Response rates for ASPSM members (n = 45) and non-ASPSM members (n = 24) were 89 and 33 %, respectively. Of the responders from ASPSM members, 95 % agreed with implementing the proposal. Majority of the surgical oncologists favored the closed method of delivery with a standardized dual dose of mitomycin for a 90-min chemoperfusion for patients undergoing cytoreductive surgery for peritoneal carcinomatosis of colorectal origin.

CONCLUSIONS

This recommendation on a standardized delivery of HIPEC in patients with colorectal cancer represents an important first step in enhancing research in this field.

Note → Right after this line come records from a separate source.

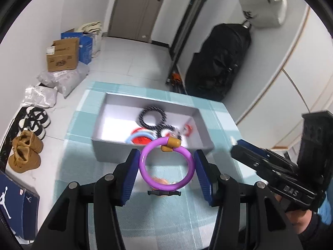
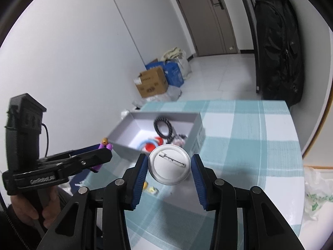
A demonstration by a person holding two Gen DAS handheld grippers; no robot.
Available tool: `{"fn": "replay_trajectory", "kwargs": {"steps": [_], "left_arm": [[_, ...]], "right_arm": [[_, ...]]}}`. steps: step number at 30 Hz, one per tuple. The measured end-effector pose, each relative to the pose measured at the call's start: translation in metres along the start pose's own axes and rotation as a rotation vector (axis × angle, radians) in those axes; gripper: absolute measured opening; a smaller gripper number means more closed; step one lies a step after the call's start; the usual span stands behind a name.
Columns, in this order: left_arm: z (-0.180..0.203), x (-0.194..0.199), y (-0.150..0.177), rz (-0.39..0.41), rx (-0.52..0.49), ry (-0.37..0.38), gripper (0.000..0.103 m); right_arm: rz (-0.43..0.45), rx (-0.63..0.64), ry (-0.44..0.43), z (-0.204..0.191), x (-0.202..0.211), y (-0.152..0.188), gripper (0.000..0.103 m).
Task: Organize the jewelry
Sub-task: 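Carry the purple ring and white badge into the silver box and open both grippers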
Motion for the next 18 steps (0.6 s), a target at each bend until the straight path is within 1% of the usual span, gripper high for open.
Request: {"fn": "replay_trajectory", "kwargs": {"steps": [3,8,18], "left_arm": [[-0.007,0.001,-0.012,0.012,0.040,0.001,0.048],[-0.009,-0.004,-0.022,0.009,0.037,-0.010,0.048],[-0.018,-0.023,-0.045,-0.006,0.061,0.020,0.048]], "right_arm": [[0.006,-0.011,-0.015,-0.002,-0.002,-0.011,0.041],[-0.008,-0.002,-0.021,-0.010,-0.010,-0.029,0.041],[-0.032,0.027,-0.049,-0.017,-0.039,-0.054,0.041]]}}
Point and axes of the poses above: each gripper's, at about its wrist camera, not at the fingertips, and x roughly against the way its jaws point, z to its right, y to its underside, the point moved 5 cm from there along -x, roughly the way its jaws point, and after that the axes turned 1 degree about y, right-handed, at the moved point
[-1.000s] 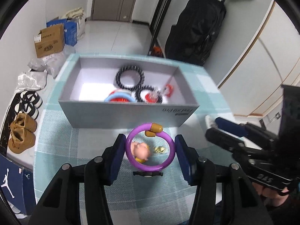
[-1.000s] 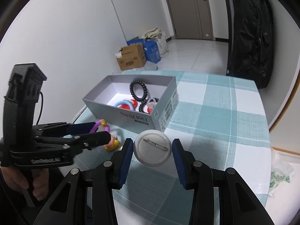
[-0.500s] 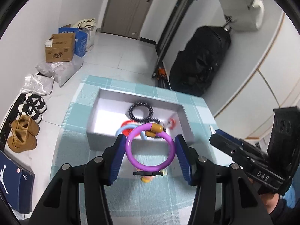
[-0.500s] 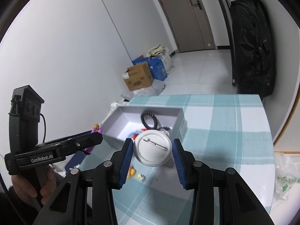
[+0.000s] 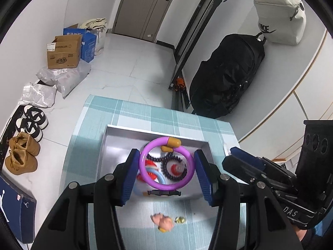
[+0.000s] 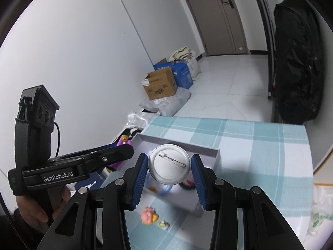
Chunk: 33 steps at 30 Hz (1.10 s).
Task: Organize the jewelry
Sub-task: 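Carry the purple ring and white badge into the silver box and open both grippers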
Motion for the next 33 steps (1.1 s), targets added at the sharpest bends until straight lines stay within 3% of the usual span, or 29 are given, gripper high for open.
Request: {"fn": "replay_trajectory", "kwargs": {"steps": [16,33], "left_arm": [[-0.009,-0.032,-0.011,-0.068,0.041,0.010,0.048],[-0.008,-0.047,-0.008,-0.109,0.023,0.027,0.048]], "right_arm": [[-0.055,-0.017,-0.052,0.020,-0.047,-0.012,0.041],[-0.079,-0.020,-0.081,0.032,-0.057,-0.010,0.042]]}}
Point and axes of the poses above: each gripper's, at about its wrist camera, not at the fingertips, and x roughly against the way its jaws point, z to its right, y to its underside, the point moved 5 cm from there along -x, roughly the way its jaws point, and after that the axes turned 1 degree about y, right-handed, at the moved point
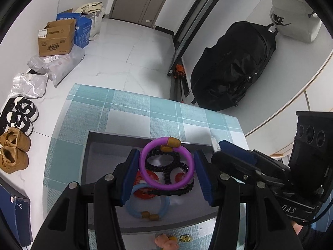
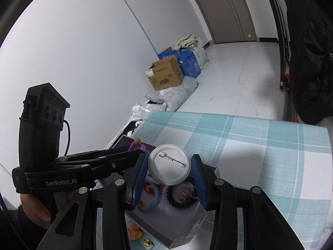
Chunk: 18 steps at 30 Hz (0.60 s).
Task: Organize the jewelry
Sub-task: 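Carry the purple ring and white badge into the silver box and open both grippers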
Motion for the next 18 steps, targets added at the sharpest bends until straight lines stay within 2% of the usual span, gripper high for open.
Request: {"fn": "replay_trajectory", "kwargs": {"steps": [10,14,15,16,17,18], "left_arm": [[-0.004,0.003,-0.002,0.010,0.037,0.028,0.049],[-0.006,0.009,-0.002,0.035,0.064,0.068,0.051],[-0.006,0.011,-0.003,0.041,0.062,0.071,0.054],[-0.005,0.013,-0.003,0.049,0.059,0.069,0.067],[-0.004,0.013,-0.003,0.051,0.057,0.074,0.075],[-0.004,0.014,-0.003,0.058,0.055,0.076,0.075]], "right_arm": [[0.003,0.027,0.001,-0.004,0.003,0.002,0.043],[0.006,0.055,0.025,-0.007,0.007,0.003,0.043],[0.005,0.054,0.030,-0.006,0.008,0.003,0.045],[0.008,0.050,0.034,-0.005,0.010,0.004,0.046],[0.016,0.048,0.038,-0.003,0.012,0.004,0.048],[0.025,0.045,0.043,-0.002,0.015,0.004,0.048]]}}
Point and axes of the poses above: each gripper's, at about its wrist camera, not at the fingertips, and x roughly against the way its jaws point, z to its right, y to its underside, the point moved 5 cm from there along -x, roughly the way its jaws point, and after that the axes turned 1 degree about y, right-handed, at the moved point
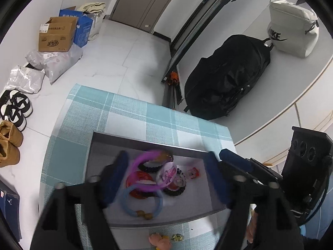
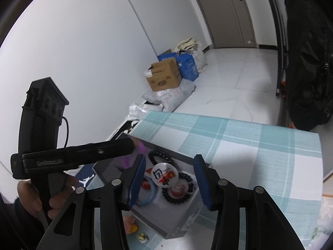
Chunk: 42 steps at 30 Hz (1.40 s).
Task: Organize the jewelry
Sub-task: 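Carry the purple ring and white badge into the silver box and open both grippers, then withdraw both grippers from the box back over the table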
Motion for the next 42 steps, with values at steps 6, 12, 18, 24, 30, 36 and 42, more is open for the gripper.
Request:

Studies directed at maximizing the efficacy of each of the seven key elements will need to follow.

摘要

背景

美国腹膜表面恶性肿瘤协会(ASPSM)是一个由进行细胞减灭术联合腹腔内热灌注化疗(HIPEC)的癌症中心组成的联盟。这是ASPSM关于HIPEC实施标准化的立场文件。

方法

对美国所有开展HIPEC的癌症中心进行了一项调查。我们试图通过改良的德尔菲法就七个关键的HIPEC参数达成共识:(1)方法,(2)流入温度,(3)灌注液体积,(4)药物,(5)剂量,(6)给药时间,以及(7)总灌注时间。使用非参数检验进行统计分析。

结果

ASPSM成员(n = 45)和非ASPSM成员(n = 24)的回复率分别为89%和33%。在ASPSM成员的回复者中,95%同意实施该提议。大多数外科肿瘤学家倾向于采用封闭给药方法,对因结直肠癌腹膜转移而接受细胞减灭术的患者进行90分钟化疗灌注时使用标准化双剂量丝裂霉素。

结论

这项关于结直肠癌患者HIPEC标准化给药的建议是加强该领域研究的重要第一步。后续需要开展旨在使七个关键要素中的每一个要素的疗效最大化的研究。